Nel 1511, la Serenissima riconobbe ufficialmente e pubblicamente la valorosa fedeltà di Motta e la proclamò Figlia prediletta della Repubblica.
In quel periodo, il centro strorico ebbe un notevole sviluppo urbanistico e architettonico : fu costruita la Chiesa della Madonna dei Miracoli e il Castello venne restaurato e irrobustito con cinque torri.
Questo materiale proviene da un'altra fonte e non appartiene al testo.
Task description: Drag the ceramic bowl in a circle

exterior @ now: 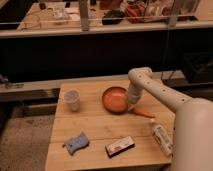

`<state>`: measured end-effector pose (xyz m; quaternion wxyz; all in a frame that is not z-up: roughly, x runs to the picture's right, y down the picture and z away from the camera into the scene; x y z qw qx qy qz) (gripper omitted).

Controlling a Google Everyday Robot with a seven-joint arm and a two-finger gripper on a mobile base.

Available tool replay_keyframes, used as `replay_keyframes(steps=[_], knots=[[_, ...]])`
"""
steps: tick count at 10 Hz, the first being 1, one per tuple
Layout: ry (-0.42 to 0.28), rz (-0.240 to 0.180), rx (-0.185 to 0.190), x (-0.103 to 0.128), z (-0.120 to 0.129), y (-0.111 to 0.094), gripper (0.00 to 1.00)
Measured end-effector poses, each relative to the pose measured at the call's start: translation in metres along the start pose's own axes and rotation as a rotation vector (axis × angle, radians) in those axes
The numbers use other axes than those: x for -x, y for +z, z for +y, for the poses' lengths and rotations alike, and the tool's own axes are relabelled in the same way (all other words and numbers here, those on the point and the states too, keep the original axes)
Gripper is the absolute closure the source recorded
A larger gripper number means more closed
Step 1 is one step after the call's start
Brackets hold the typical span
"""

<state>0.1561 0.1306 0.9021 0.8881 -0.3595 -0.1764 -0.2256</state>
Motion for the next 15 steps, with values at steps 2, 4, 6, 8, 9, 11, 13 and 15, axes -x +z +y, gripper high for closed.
replay_keyframes(steps=[2,4,6,8,9,11,13,15], knots=[[0.009,0.000,0.007,0.001,0.008,0.000,1.00],[0.019,0.005,0.007,0.005,0.024,-0.003,1.00],[0.007,0.005,0.012,0.021,0.045,-0.009,1.00],[-0.058,-0.005,0.045,0.052,0.057,-0.006,1.00],[-0.104,-0.012,0.062,0.068,0.053,-0.001,1.00],[-0.205,-0.029,0.088,0.102,0.040,0.010,1.00],[-0.329,-0.044,0.095,0.138,0.018,0.018,1.00],[-0.421,-0.045,0.091,0.159,-0.006,0.019,1.00]])
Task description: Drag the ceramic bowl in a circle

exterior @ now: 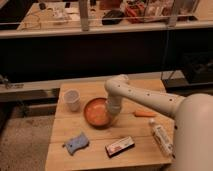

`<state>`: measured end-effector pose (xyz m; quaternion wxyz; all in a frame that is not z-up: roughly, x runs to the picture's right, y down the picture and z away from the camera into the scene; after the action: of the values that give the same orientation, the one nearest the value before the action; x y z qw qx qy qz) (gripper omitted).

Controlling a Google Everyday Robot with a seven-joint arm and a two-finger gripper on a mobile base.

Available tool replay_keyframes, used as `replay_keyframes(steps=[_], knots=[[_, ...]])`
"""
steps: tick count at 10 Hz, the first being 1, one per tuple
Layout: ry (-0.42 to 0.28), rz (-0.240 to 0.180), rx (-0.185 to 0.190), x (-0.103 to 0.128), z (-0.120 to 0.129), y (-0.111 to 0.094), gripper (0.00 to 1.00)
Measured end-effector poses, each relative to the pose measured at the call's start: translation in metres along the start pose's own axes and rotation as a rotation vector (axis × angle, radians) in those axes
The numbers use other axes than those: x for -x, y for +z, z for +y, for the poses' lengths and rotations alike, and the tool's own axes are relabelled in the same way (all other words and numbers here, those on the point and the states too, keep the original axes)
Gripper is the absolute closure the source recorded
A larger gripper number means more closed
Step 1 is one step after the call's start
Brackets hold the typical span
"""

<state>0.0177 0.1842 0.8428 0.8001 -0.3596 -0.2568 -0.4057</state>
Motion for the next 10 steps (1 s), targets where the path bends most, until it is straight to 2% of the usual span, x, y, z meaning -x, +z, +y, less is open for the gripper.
replay_keyframes(steps=[2,4,6,8,10], knots=[[0.002,0.013,-0.011,-0.014,-0.018,-0.003,1.00],[0.028,0.045,-0.021,-0.052,-0.035,-0.012,1.00],[0.083,0.048,-0.026,-0.086,-0.039,-0.012,1.00],[0.155,0.061,-0.043,-0.121,-0.016,-0.017,1.00],[0.236,0.066,-0.052,-0.143,0.029,-0.024,1.00]])
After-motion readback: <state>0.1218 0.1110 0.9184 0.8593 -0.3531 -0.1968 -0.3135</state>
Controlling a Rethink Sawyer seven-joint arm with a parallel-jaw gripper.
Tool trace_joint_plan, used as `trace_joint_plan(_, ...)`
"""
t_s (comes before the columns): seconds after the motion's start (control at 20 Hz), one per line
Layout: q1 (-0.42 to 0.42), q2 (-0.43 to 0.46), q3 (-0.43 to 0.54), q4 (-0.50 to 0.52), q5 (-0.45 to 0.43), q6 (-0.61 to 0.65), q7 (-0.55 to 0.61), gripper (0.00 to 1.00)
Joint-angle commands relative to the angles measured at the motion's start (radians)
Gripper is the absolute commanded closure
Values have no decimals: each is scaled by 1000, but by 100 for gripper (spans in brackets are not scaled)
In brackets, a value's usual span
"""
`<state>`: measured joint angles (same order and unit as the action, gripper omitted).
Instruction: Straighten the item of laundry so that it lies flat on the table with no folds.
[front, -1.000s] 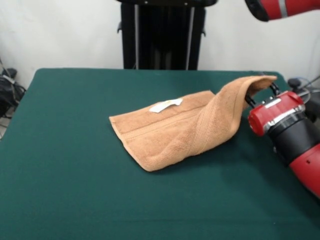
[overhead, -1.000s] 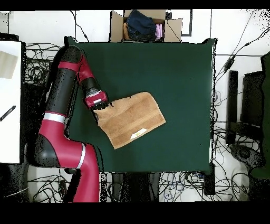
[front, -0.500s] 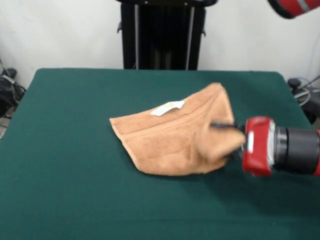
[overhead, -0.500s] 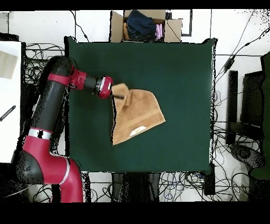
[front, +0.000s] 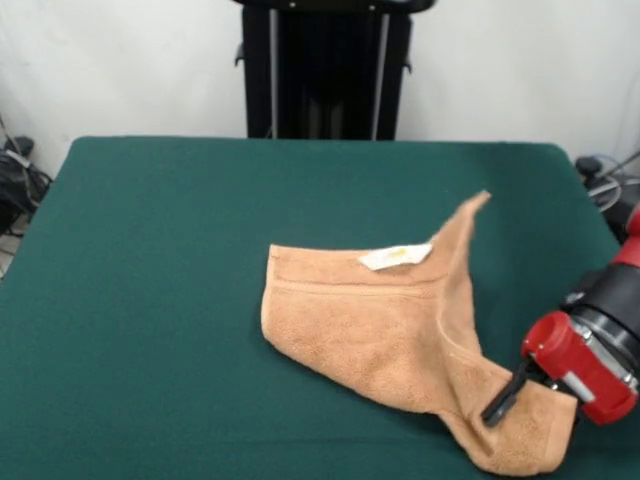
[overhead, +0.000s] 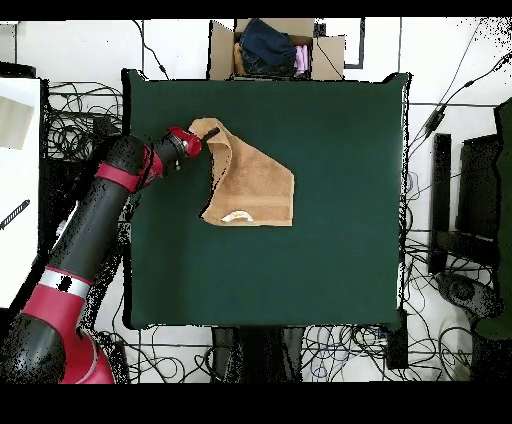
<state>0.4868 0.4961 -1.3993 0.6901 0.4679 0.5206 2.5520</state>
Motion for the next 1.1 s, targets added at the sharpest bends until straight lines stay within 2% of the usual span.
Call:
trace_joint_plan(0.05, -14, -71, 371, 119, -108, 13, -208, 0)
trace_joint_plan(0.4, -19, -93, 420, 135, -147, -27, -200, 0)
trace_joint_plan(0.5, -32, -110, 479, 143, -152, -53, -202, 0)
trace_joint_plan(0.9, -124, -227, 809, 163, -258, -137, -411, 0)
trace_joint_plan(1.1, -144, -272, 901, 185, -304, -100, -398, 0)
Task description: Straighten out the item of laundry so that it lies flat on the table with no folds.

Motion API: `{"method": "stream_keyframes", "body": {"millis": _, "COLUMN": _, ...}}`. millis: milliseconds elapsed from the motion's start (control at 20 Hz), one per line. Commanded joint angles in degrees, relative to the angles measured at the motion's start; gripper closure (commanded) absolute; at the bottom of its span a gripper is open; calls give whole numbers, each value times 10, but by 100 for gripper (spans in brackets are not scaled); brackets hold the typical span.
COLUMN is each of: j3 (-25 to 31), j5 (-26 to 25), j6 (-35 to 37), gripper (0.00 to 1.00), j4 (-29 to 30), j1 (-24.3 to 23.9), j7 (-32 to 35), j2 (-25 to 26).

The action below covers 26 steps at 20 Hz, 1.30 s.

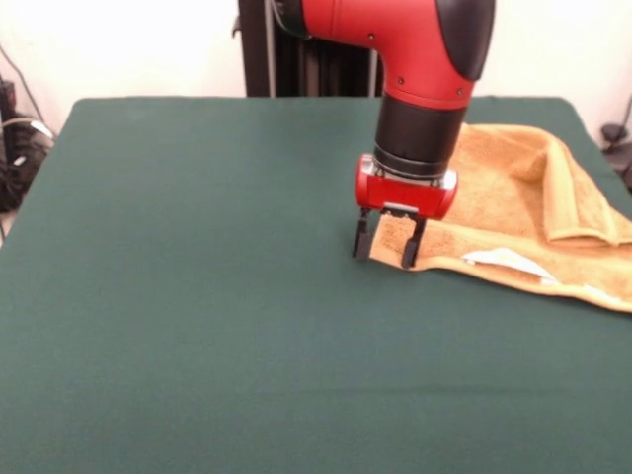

prigioni dell'antico castello di Motta antica abitazione dei contadini mottensi
Prigioni dell'antico castello di Motta Il Cason dimora d'un tempo dei contadini mottensi

Dopo il declino della Serenissima, tutto il Veneto entrò a far parte del Regno italico di Napoleone e vi rimase fino al 1815, passando poi sotto il dominio dell'Austria fino al 1866.
Quando passò definitivamente alla Repubblica Italiana, il 5 gennaio 1868, la città fu denominata MOTTA DI LIVENZA, per non confonderla con gli altri luoghi della Penisola aventi lo stesso nome.

ponte sulla Livenza
Litografia del 1851 raffigurante il ponte sul fiume Livenza
(dis. M.Moro - mm 475 X 315)

In seguito a una disastrosa alluvione, verificatesi nel settembre del 1882, il corso del fiume Livenza fu deviato e di conseguenza spostata anche la confluenza del fiume Monticano.
Il 24 maggio 1915, l'Italia entra nel primo conflitto mondiale. Dopo la disfatta di Caporetto, dall'8/11/1917 fino al giorno dell'Armistizio il 4/11/1918, Motta subì l'occupazione e le angherie delle truppe Austroungariche. Alla cessazione di ogni ostilità, il triste resoconto del sacrificio in vite umane dei figli di Motta fu di 236 Caduti. Per il valore dimostrato, per le sofferenze e le privazioni subite dalla popolazione durante l'occupazione ostile, il Re d'Italia Vittorio Emanuele III concesse la decorazione di "Croce al Merito di Guerra" al Gonfalone del Comune di Motta di Livenza.
Anche durante il secondo conflitto mondiale il contributo di sangue reso dalla gente di Motta fu elevato : 131 Caduti. Al Gonfalone di Motta fu conferita la "Medaglia di bronzo al Valore Militare", per gli atti eroici compiuti dai suoi figli durante la seconda guerra mondiale.